» LISTED ENTRIES:

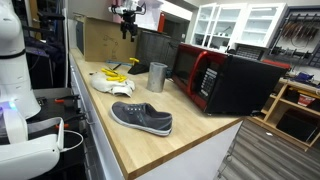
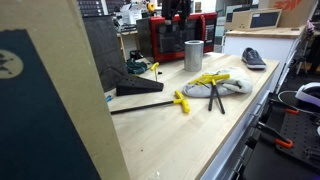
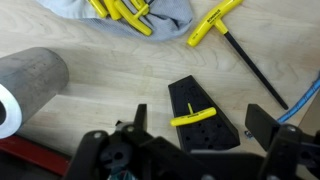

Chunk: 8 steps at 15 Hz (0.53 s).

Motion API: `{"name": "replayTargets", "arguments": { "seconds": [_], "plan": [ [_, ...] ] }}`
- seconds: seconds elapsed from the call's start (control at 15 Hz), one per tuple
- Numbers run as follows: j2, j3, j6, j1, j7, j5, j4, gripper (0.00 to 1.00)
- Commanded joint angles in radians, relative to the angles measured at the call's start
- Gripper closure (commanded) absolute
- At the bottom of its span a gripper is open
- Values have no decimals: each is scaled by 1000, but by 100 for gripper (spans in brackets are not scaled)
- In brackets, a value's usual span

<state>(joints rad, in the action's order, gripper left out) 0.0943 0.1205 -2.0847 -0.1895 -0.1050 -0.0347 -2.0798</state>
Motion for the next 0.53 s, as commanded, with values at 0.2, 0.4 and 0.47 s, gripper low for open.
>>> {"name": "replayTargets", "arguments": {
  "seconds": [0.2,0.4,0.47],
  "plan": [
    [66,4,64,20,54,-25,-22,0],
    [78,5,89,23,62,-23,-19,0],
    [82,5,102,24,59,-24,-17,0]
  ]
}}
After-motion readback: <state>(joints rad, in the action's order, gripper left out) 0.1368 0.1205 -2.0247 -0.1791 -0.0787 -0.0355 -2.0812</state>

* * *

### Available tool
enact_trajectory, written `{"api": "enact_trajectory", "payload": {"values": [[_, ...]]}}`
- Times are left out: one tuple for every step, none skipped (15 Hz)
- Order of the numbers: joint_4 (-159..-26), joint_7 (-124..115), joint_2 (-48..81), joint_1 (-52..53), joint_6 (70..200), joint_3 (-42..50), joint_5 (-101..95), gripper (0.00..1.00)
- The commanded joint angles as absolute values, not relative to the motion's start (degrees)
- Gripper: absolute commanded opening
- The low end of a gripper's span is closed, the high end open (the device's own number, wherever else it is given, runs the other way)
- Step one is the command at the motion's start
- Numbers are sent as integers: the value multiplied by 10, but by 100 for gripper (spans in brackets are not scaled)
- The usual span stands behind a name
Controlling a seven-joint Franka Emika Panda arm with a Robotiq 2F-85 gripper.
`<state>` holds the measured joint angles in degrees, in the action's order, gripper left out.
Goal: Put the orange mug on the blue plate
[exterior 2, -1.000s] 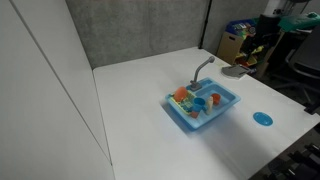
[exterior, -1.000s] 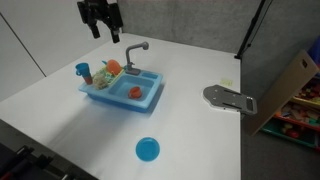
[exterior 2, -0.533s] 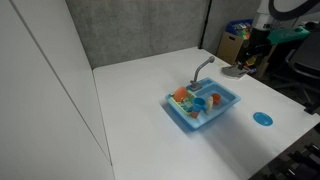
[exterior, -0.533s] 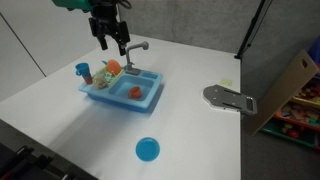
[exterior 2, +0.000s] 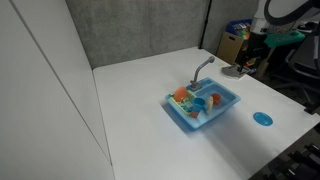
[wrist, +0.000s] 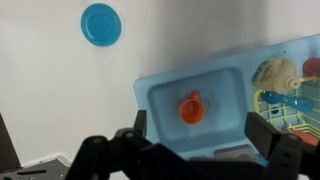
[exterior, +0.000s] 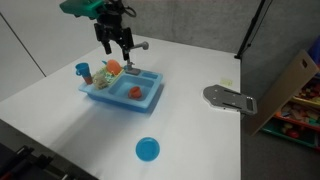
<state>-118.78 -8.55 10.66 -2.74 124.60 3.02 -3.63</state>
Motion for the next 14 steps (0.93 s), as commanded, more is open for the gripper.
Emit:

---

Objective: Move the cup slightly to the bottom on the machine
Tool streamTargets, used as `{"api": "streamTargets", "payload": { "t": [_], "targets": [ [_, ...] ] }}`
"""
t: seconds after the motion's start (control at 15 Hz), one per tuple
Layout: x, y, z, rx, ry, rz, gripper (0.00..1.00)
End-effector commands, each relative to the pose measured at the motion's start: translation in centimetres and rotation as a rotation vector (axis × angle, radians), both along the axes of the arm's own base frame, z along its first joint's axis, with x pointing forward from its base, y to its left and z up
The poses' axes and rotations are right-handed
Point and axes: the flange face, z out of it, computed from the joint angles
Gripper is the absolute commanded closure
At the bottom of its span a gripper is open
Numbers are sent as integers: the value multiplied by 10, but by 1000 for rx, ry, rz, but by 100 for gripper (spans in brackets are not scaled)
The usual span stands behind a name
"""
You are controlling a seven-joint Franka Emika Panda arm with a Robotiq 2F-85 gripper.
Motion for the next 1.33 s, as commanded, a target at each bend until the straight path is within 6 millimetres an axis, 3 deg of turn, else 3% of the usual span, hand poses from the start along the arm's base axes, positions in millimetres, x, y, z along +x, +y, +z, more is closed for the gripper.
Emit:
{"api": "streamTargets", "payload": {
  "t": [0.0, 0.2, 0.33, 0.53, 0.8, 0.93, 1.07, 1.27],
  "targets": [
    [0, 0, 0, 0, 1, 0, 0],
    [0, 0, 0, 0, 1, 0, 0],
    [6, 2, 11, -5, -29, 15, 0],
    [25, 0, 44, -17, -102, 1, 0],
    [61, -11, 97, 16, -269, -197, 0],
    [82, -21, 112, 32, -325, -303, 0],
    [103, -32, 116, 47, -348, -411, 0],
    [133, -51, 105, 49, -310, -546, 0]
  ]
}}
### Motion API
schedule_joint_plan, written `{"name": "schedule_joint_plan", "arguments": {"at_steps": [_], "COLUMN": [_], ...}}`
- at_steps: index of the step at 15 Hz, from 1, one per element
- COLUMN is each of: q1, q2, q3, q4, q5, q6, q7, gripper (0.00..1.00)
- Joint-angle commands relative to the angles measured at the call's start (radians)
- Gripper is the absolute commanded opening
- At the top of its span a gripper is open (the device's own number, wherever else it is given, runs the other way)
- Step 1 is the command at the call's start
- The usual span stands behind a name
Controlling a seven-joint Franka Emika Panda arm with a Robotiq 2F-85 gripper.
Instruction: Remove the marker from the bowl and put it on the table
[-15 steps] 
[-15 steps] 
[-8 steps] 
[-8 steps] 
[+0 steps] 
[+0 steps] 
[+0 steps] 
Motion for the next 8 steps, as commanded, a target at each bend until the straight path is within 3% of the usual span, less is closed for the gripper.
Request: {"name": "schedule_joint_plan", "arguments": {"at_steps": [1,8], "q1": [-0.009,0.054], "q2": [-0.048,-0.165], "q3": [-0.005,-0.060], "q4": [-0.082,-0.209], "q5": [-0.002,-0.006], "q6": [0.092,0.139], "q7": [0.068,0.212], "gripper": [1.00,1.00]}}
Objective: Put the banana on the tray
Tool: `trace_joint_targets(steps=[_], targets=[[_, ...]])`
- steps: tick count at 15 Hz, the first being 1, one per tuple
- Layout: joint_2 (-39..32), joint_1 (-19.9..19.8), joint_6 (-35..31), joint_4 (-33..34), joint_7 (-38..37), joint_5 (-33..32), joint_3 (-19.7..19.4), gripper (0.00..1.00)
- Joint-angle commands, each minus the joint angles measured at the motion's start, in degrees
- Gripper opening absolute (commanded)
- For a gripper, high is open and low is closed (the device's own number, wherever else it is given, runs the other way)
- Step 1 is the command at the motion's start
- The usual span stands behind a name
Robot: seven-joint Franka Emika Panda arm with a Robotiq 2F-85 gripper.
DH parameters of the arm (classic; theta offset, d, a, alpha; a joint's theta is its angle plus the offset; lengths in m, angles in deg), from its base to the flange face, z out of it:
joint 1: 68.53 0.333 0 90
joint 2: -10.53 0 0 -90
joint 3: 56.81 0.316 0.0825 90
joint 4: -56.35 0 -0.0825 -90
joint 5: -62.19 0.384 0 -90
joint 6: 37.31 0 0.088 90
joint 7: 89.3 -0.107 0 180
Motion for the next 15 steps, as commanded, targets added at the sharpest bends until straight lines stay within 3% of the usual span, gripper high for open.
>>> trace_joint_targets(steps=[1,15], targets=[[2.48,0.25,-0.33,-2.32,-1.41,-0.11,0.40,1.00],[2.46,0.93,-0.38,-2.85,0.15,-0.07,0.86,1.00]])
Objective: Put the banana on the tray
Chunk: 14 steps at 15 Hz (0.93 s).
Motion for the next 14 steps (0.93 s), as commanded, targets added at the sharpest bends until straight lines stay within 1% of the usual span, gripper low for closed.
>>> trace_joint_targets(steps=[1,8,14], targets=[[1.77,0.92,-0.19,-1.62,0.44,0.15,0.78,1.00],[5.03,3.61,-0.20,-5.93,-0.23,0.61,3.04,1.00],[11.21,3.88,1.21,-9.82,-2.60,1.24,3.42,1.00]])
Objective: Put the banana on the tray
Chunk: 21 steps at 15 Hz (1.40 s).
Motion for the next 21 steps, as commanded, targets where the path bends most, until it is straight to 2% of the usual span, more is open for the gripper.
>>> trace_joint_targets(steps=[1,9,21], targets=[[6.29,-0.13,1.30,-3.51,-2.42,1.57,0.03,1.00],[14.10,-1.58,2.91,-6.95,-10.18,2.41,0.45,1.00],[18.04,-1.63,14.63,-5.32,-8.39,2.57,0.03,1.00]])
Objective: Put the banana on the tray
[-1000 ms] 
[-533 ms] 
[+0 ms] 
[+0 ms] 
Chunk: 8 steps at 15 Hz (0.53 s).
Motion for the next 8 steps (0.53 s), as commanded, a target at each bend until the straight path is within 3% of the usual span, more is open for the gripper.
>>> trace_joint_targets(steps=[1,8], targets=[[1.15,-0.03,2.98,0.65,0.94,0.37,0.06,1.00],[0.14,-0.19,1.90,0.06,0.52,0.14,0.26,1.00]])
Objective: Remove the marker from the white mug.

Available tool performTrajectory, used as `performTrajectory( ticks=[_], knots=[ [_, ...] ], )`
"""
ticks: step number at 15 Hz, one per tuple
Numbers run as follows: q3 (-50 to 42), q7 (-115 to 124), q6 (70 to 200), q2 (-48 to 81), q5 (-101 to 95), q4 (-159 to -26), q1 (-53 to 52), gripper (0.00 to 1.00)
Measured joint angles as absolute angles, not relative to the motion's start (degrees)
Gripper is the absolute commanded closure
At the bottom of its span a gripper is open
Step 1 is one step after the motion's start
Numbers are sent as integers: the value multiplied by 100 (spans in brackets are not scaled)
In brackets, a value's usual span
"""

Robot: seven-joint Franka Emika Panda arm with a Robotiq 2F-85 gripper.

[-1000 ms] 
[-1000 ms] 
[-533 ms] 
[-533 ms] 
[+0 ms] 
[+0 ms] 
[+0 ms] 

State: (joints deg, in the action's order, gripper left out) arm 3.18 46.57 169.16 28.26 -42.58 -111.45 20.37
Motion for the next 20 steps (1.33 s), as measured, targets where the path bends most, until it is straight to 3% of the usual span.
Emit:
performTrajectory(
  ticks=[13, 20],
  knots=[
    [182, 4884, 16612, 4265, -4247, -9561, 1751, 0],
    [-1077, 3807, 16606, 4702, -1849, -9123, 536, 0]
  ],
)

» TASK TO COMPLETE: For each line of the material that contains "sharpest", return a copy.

» WRITTEN SOLUTION:
Motion for the next 15 steps, as commanded, targets added at the sharpest bends until straight lines stay within 3% of the usual span, gripper high for open.
Motion for the next 14 steps (0.93 s), as commanded, targets added at the sharpest bends until straight lines stay within 1% of the usual span, gripper low for closed.

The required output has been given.